Richi Jennings

NSA PRISM keeps getting worse: Shocking new secrets

June 13, 2013 6:29 AM EDT

Shocking revelations re. NSA spying.

PRISM Loretta Sanchez

The NSA's PRISM program is worse than we thought. So says a congresscritter, after hearing the NSA describe what it's up to. Californian Representative Loretta Sanchez (pictured) says she's shocked to hear the full extent of the spying operations (well, 'astounded' actually, but shocked!).

In IT Blogwatch, bloggers play along.

Your humble blogwatcher curated these bloggy bits for your entertainment.

 
Daniel Strauss sounds stressed:

Sanchez (D-Calif.) said lawmakers learned [more] during a briefing..."significantly more than what is out in the media today." [She is] barred from revealing the classified information..."I can't speak to what we learned in there...but I will tell you that I believe it's the tip of the iceberg."
...
The briefing was meant to convince lawmakers that the surveillance programs are legal and necessary. ... Sanchez said lawmakers were "astounded" by what they heard. "I think it's just broader than most people even realize."  MORE


 
And Jennifer Baker cooks up an international dimension:

In a strongly worded letter, [European] Commissioner Viviane Reding demanded to know what U.S. authorities are doing with Europeans' personal information. [She] asked Attorney General Eric Holder how much surveillance the U.S. is conducting...whether private individuals are targeted, whether the surveillance [goes] beyond national security, under what laws [it's] conducted...how European citizens might find out if...their [is] data collected [and] what rights of redress European citizens will have if they have been spied on.
...
Reding said she wants concrete answers to her questions when she meets Holder in Dublin on Friday [warning] that this issue could have an impact on the upcoming trans-Atlantic trade talks. ... Reding is said to be very angry about the Prism revelations.
...
Pirate Party founder Rick Falkvinge called for the [EU] to revoke the [U.S.] safe harbor status and to cancel current data sharing agreements.  MORE


 
Ian Kennedy has seen it all before:

I posted last year about Stellar Wind, an NSA data-mining program. ... Collection of data is happening. ... Imagine how happy the NSA is to be able to tap into everyone’s Google Glass and get another set of eyes on the ground.
...
With enough data sitting around, you can know just about anything. ... Most those in the tech industry know this kind of stuff is possible but now...governmental minds are being blown.  MORE


 
Of course, it's not just the PRISM program that's putting the NSA in the spotlight, as Darlene Storm explains:

There’s a $23 billion price tag [in] the Pentagon’s five year cybersecurity budget. ... When President Obama and Chinese President Xi Jinping met, they discussed cybersecurity. ... Apparently “Beijing was furious about the sudden elevation of cybersecurity and Chinese espionage on the meeting's agenda.”.
...
The Chinese version of CERT...disclosed that between January 1 and May 31, "4,062 US-based control servers hijacked 2.91 million mainframes in China." Another 3,551 “US-based mainframes” used backdoor programs to remotely control “27,818 websites in China.” 54 US-based IP addresses hijacked Chinese official websites. ... NSA whistleblower Edward Snowden told The Guardian, "We hack everyone everywhere. ...we are in almost every country.
...
[There's] an ultra-secret NSA office at Fort Meade that has been successfully hacking China’s computer and telecommunications systems for the nearly 15 years. ...only those "few" with special security clearance are allowed into the Office of Tailored Access Operations (TAO). ...where US hackers break into targeted foreign systems by using special software developed by TAO's Data Network Technologies Branch.  MORE


 
So Mike Elgan finds a new angle:

The Prism revelations have political and intelligence implications.

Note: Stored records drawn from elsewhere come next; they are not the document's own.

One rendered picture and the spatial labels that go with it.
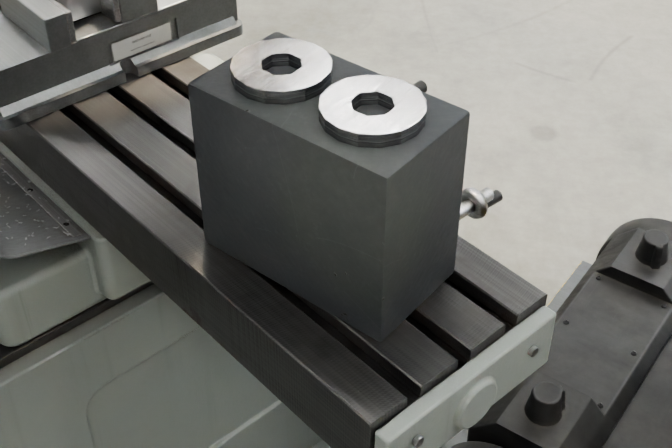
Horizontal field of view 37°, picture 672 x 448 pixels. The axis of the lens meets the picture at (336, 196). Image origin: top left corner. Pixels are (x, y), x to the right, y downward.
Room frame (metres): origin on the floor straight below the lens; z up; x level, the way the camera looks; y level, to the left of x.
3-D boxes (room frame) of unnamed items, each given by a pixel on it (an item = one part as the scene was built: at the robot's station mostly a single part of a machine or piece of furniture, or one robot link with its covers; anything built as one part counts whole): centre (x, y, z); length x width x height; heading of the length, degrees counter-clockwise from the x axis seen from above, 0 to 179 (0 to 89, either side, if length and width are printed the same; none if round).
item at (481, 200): (1.28, -0.20, 0.52); 0.22 x 0.06 x 0.06; 132
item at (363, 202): (0.72, 0.01, 1.04); 0.22 x 0.12 x 0.20; 51

But there are lessons for businesses, too. It's a whole new world.
...
They seem to be OK with anybody hacking American citizens and American businesses -- the Chinese, the NSA -- anybody! Come on in, everybody!  MORE


 
Meanwhile, Melissa Elliott carefully parses Sanchez' outrage:

Representative Sanchez sounds like she’s begging someone to leak as best as she can without saying so.
...
I’d encourage @LorettaSanchez and all other representatives to remember they represent us and we want to hear what the NSA told them :)  MORE


 

Subscribe now to the Blogs Newsletter for a daily summary of the most recent and relevant blog posts at Computerworld.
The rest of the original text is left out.